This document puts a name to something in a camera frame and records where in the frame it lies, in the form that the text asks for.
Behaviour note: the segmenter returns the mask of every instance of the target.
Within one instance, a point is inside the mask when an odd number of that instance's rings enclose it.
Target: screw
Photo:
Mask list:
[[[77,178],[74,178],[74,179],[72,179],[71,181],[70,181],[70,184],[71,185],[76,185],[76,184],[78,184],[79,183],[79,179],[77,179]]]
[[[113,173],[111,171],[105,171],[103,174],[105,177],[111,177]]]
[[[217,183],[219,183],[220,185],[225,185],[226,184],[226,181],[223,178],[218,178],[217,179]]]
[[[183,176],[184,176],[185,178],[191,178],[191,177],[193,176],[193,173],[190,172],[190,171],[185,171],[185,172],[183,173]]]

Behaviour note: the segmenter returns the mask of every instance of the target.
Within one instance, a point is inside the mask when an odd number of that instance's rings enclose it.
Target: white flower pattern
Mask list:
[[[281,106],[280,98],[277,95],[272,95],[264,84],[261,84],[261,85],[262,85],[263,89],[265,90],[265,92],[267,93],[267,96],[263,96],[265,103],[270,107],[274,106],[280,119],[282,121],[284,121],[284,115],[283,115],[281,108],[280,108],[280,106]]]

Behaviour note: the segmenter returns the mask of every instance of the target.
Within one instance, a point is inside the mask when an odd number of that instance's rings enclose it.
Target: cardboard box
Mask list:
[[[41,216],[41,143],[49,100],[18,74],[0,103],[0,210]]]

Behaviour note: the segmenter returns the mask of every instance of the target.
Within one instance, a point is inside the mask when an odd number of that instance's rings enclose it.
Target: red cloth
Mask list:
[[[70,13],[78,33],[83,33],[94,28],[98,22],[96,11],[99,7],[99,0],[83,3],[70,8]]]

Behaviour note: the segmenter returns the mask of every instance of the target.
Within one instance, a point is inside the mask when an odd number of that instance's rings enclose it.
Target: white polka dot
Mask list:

* * *

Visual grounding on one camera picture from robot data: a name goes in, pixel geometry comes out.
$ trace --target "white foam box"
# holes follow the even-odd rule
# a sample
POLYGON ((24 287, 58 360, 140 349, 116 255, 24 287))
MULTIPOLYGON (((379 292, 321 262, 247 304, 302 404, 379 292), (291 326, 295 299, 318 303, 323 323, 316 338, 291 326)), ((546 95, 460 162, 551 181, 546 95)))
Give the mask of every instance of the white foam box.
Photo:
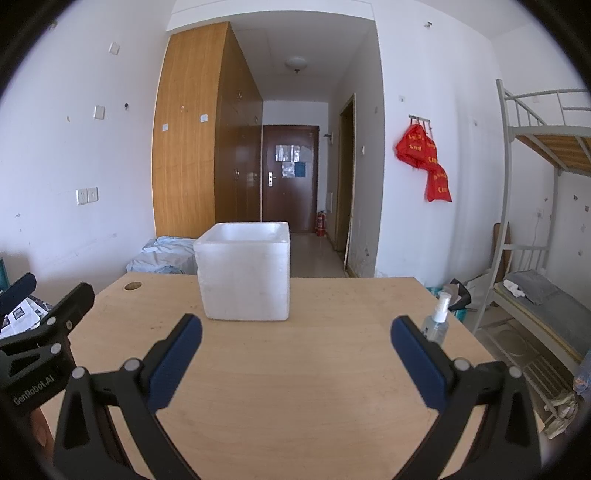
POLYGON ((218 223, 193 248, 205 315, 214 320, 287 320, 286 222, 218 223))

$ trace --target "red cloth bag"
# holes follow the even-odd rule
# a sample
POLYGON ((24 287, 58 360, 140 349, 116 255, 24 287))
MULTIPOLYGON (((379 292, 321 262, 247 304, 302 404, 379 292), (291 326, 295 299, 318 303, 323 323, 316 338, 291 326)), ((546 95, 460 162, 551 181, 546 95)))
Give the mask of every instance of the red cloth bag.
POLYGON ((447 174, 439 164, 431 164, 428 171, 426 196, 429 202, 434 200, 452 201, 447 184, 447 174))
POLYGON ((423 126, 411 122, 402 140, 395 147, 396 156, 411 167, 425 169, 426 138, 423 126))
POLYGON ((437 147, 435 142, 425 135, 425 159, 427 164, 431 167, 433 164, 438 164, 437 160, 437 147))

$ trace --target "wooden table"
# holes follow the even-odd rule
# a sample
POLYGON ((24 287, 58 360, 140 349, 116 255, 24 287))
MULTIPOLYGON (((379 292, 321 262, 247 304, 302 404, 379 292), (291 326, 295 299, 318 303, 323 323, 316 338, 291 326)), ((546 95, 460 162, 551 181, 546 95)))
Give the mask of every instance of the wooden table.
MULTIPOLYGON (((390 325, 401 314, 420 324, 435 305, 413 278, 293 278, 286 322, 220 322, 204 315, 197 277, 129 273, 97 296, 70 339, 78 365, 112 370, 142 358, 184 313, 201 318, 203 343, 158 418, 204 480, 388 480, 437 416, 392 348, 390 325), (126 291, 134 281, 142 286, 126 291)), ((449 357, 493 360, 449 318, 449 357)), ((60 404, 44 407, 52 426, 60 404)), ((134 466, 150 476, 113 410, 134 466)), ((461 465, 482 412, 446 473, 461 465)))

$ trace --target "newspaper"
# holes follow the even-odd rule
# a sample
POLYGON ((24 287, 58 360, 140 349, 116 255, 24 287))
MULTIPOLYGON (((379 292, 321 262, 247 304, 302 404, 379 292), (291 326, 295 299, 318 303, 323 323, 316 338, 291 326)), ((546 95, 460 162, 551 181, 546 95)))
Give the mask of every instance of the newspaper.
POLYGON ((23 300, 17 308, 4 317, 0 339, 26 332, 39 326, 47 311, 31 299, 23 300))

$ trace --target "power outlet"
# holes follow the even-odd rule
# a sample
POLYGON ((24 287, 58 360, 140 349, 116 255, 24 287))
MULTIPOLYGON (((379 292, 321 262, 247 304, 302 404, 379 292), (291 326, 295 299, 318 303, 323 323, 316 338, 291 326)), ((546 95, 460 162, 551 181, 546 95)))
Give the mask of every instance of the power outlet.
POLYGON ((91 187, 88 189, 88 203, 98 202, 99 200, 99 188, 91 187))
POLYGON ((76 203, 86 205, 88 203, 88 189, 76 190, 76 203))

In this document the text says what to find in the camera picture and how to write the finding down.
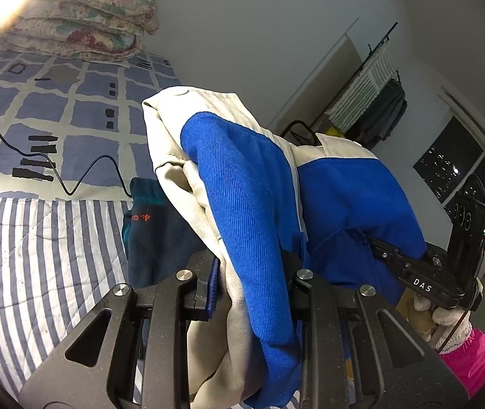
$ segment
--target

--

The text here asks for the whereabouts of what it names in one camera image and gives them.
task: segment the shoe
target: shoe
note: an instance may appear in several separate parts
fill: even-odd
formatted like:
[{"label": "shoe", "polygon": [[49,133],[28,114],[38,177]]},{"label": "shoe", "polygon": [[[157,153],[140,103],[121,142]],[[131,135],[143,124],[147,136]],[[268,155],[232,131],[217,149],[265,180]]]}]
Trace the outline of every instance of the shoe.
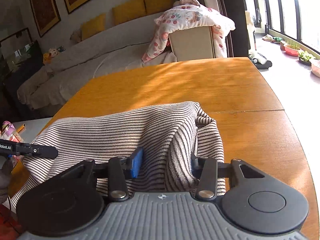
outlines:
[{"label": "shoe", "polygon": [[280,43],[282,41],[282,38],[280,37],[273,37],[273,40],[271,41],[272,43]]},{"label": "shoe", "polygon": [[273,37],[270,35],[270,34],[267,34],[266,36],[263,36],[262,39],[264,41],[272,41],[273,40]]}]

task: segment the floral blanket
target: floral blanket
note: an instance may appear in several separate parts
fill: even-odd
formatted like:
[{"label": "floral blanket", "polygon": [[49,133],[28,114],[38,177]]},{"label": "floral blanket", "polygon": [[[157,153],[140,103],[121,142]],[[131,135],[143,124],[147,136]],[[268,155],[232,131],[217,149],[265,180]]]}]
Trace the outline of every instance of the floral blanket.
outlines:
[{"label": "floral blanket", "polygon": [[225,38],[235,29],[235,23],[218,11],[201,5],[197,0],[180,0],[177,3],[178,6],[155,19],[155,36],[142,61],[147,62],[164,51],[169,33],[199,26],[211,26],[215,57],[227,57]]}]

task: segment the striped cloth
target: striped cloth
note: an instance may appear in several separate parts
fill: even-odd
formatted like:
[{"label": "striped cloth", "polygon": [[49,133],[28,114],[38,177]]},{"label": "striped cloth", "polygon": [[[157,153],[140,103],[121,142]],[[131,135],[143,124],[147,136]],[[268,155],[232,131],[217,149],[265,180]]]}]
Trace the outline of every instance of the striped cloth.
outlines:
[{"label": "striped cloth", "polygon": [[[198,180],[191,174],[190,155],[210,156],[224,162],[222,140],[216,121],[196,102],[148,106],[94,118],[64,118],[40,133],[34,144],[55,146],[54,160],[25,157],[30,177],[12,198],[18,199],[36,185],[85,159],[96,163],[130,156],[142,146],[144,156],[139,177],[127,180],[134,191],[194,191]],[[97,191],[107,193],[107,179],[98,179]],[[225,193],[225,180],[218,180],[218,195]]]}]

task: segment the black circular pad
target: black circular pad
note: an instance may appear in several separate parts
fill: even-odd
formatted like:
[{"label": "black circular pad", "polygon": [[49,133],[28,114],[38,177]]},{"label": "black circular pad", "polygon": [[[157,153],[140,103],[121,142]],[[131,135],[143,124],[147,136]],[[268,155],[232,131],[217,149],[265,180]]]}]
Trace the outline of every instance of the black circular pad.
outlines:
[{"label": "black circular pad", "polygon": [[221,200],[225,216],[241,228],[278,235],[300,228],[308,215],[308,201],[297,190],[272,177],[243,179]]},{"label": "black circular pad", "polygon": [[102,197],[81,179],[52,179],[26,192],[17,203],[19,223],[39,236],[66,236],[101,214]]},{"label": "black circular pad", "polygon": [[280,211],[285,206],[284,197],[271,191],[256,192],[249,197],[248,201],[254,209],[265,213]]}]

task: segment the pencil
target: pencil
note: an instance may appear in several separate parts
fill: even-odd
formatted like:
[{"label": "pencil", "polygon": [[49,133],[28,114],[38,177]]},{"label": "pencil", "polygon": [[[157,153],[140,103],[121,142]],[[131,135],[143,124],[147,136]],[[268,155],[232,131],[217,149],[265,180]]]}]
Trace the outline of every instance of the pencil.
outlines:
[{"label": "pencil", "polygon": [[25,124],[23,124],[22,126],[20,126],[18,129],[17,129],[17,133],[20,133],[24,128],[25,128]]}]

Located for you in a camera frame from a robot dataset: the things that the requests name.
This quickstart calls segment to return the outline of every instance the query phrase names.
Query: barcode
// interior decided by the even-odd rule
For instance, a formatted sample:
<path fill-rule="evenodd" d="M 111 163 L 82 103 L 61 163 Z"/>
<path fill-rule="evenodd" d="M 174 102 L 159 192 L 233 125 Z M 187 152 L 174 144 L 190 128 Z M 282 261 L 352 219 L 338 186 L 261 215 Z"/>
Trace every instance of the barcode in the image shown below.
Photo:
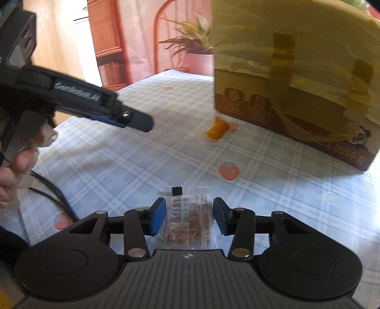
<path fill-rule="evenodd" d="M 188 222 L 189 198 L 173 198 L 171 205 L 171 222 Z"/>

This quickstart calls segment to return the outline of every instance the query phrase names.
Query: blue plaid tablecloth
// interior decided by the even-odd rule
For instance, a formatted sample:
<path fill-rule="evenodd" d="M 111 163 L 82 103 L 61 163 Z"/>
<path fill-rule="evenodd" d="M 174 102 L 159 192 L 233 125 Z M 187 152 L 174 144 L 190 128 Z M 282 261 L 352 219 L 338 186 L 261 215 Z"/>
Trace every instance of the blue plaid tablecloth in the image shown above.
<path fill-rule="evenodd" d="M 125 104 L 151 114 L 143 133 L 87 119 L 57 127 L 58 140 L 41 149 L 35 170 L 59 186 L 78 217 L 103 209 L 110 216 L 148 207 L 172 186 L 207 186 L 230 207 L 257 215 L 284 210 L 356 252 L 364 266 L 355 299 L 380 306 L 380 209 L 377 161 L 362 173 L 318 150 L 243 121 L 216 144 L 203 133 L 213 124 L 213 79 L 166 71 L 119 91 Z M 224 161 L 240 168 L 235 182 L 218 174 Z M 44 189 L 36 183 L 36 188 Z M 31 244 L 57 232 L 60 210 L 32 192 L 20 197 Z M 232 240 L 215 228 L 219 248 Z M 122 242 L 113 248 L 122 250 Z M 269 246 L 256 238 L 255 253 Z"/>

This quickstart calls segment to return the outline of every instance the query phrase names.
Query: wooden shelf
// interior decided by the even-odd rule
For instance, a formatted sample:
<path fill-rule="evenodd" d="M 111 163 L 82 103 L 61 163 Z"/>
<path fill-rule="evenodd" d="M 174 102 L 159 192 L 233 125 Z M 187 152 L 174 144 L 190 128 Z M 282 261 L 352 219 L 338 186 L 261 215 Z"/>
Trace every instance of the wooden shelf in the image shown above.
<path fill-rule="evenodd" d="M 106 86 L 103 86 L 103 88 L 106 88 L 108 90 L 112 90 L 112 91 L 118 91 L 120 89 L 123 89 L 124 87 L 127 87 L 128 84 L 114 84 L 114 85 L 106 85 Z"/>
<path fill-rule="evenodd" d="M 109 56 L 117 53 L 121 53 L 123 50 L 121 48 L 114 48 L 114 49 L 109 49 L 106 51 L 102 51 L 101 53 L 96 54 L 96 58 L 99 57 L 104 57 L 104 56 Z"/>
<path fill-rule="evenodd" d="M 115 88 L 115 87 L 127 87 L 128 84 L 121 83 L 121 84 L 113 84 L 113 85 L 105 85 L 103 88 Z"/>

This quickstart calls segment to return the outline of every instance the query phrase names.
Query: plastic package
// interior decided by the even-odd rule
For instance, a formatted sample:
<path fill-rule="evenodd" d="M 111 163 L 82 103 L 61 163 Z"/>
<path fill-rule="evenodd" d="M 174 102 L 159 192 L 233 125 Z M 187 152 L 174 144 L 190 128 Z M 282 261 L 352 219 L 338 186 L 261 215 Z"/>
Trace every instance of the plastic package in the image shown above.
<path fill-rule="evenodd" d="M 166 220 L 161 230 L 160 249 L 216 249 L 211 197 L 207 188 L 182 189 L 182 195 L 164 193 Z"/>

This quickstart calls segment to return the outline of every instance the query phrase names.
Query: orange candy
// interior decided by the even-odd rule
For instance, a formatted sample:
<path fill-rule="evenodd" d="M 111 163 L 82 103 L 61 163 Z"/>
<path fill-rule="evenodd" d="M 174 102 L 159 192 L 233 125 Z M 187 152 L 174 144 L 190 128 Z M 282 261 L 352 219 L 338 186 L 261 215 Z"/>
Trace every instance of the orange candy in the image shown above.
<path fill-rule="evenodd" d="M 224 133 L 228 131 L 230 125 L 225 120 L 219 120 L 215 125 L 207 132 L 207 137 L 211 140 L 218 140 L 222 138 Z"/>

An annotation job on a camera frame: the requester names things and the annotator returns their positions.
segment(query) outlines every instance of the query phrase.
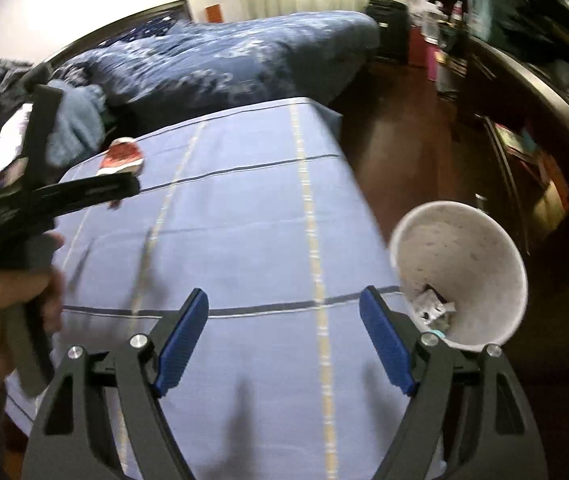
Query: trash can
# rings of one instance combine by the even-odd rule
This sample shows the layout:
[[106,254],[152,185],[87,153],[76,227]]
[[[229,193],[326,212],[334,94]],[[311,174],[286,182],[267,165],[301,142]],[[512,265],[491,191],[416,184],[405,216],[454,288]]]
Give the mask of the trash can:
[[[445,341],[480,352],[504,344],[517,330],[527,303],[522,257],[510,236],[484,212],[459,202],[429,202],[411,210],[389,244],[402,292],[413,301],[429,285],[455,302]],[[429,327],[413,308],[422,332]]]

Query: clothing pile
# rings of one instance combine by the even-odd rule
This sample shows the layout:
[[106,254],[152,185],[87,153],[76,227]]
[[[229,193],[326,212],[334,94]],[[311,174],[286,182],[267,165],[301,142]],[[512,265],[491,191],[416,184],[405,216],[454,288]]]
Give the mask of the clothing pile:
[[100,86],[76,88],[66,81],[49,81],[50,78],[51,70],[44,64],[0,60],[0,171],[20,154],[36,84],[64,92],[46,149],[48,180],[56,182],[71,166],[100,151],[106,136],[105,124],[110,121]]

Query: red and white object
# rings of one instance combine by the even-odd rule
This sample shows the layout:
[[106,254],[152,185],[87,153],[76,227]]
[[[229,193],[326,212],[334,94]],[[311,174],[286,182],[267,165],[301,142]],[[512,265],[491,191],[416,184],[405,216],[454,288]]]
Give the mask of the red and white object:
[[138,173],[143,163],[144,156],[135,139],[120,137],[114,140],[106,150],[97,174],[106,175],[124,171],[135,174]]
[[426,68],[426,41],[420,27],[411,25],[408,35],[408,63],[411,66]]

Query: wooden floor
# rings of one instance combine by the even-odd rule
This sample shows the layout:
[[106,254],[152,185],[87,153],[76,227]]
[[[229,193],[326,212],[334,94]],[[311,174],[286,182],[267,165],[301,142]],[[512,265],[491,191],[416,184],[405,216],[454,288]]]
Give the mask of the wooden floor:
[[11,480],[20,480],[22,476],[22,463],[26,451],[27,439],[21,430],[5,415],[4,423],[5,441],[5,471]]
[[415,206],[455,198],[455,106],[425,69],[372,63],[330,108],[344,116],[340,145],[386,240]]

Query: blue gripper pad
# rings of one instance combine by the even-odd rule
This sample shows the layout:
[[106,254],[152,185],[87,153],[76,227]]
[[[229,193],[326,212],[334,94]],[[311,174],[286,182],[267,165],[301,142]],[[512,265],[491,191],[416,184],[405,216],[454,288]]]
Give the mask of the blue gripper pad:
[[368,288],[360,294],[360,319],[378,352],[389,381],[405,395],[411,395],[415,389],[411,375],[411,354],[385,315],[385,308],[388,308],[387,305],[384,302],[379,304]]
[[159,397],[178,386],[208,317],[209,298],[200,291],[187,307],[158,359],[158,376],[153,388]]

### THE PROBLEM
Whenever a line above contains "frame", copy that line.

### RESULT FOR THIS EXERCISE
This document puts a name to something in a camera frame and records where in the frame it lies, in the form that the text asks for.
Located for you in a camera frame from a robot dataset: the things that the requests name.
An annotation job on a camera frame: the requester names things and the annotator returns their positions.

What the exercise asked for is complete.